- DATASET RECORDS
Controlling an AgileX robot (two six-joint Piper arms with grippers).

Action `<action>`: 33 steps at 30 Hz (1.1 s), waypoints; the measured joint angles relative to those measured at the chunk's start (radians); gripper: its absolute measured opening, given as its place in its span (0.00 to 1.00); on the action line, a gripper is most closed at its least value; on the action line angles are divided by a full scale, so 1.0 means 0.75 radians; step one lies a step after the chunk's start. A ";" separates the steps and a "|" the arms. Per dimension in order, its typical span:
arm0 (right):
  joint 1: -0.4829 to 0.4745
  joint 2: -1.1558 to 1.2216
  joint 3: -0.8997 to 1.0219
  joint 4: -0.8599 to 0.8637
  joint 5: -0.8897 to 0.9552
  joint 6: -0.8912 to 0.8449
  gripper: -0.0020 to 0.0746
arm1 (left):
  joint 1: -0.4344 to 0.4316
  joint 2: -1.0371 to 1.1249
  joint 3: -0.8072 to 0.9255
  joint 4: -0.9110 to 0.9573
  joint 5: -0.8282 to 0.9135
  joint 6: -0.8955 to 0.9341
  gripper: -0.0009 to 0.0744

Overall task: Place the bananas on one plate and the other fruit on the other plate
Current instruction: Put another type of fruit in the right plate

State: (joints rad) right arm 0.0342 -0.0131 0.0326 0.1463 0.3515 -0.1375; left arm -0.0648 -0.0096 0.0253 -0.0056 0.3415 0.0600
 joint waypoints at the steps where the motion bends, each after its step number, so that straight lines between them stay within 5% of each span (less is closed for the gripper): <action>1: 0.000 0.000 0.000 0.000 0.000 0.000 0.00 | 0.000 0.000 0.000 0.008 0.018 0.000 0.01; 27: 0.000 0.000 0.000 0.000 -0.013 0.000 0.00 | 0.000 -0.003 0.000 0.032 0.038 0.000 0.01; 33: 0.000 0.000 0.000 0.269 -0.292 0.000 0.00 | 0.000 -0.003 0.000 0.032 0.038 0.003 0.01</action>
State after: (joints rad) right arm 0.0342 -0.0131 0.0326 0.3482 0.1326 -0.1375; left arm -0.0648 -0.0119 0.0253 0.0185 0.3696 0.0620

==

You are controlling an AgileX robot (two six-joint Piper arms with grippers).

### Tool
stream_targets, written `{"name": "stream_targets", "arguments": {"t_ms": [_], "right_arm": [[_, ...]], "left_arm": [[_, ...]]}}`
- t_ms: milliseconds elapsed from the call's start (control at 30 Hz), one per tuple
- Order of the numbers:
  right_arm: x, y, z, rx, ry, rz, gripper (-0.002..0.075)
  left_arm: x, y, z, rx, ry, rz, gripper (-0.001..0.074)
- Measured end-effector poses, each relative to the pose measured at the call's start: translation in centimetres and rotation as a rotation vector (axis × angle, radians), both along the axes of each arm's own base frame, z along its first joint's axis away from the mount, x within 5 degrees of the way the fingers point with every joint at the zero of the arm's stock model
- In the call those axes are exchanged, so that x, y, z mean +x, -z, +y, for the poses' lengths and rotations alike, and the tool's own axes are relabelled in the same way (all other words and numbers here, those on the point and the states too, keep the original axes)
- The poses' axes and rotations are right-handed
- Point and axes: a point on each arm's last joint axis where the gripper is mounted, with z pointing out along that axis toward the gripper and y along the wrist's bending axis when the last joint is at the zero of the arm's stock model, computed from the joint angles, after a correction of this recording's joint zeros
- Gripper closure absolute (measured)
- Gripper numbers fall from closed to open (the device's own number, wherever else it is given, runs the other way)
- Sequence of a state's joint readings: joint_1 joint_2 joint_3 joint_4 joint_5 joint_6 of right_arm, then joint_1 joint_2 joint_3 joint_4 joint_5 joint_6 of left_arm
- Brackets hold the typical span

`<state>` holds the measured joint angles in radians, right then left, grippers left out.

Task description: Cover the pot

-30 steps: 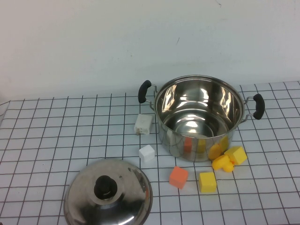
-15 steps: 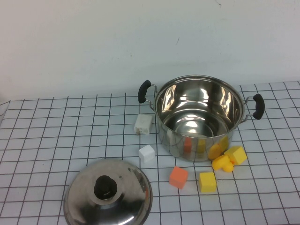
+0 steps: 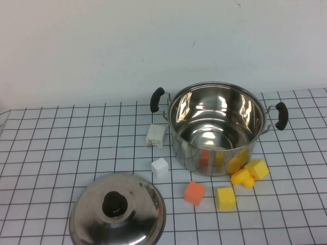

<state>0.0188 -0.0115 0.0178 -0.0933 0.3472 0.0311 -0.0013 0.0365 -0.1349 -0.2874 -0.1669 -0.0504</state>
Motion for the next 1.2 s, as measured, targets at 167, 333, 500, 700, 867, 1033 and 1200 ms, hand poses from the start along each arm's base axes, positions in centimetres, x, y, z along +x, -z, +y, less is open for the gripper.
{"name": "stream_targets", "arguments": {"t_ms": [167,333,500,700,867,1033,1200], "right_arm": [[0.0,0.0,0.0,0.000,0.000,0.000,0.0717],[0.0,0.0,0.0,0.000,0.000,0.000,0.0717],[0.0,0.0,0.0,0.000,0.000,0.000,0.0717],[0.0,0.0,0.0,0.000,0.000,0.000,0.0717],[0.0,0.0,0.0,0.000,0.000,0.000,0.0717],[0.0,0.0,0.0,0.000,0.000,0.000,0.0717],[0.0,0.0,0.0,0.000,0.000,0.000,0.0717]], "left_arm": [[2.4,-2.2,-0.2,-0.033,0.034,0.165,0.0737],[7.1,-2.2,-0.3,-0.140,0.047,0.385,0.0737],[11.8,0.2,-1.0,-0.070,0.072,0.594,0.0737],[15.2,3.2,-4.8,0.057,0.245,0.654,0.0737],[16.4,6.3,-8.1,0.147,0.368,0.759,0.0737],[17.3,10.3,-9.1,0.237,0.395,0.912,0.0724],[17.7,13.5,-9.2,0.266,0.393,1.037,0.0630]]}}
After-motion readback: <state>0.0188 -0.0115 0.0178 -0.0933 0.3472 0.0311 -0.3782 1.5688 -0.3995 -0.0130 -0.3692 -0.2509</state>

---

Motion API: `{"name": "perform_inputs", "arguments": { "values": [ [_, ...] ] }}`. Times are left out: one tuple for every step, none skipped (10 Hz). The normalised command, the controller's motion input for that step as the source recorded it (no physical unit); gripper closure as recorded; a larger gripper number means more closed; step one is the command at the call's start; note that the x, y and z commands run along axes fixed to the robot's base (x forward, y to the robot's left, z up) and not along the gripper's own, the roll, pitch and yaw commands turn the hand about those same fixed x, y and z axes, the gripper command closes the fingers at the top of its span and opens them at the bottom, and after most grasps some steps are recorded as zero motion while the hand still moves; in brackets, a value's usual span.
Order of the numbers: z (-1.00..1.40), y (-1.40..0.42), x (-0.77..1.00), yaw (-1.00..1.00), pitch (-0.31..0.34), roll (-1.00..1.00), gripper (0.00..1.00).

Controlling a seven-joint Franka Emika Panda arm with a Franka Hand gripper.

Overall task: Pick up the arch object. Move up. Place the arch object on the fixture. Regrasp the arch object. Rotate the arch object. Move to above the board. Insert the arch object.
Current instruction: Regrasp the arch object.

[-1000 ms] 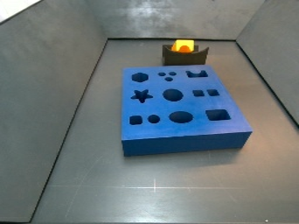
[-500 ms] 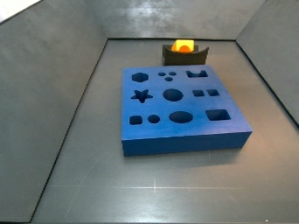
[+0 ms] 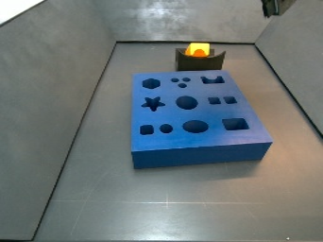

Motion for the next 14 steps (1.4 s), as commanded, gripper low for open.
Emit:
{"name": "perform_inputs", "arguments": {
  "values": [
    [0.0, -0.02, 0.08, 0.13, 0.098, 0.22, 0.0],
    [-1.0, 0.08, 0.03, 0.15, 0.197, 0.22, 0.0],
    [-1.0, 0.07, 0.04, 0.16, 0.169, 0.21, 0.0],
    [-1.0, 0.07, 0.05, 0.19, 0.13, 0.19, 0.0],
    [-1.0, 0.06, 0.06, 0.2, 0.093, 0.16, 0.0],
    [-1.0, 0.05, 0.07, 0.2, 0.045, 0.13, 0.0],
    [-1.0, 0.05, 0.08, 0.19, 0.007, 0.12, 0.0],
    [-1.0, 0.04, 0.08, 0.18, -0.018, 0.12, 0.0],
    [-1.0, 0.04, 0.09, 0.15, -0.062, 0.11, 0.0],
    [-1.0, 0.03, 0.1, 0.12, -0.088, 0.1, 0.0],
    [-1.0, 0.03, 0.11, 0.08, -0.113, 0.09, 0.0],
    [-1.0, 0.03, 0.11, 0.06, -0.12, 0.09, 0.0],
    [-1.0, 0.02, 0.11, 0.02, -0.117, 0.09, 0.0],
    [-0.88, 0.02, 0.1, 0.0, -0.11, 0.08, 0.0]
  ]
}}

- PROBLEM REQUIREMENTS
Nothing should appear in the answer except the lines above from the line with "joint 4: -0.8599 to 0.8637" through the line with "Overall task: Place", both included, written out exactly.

- PROBLEM SOLUTION
  joint 4: -0.8599 to 0.8637
  joint 5: -0.8897 to 0.9552
  joint 6: -0.8912 to 0.8449
  gripper: -0.0020 to 0.0746
arm1 (left):
  joint 1: -0.4344 to 0.4316
  joint 2: -1.0371 to 1.1249
  joint 3: -0.8072 to 0.9255
  joint 4: -0.9110 to 0.9573
  joint 5: -0.8282 to 0.9135
  joint 6: -0.8955 to 0.9341
  gripper: -0.0009 to 0.0744

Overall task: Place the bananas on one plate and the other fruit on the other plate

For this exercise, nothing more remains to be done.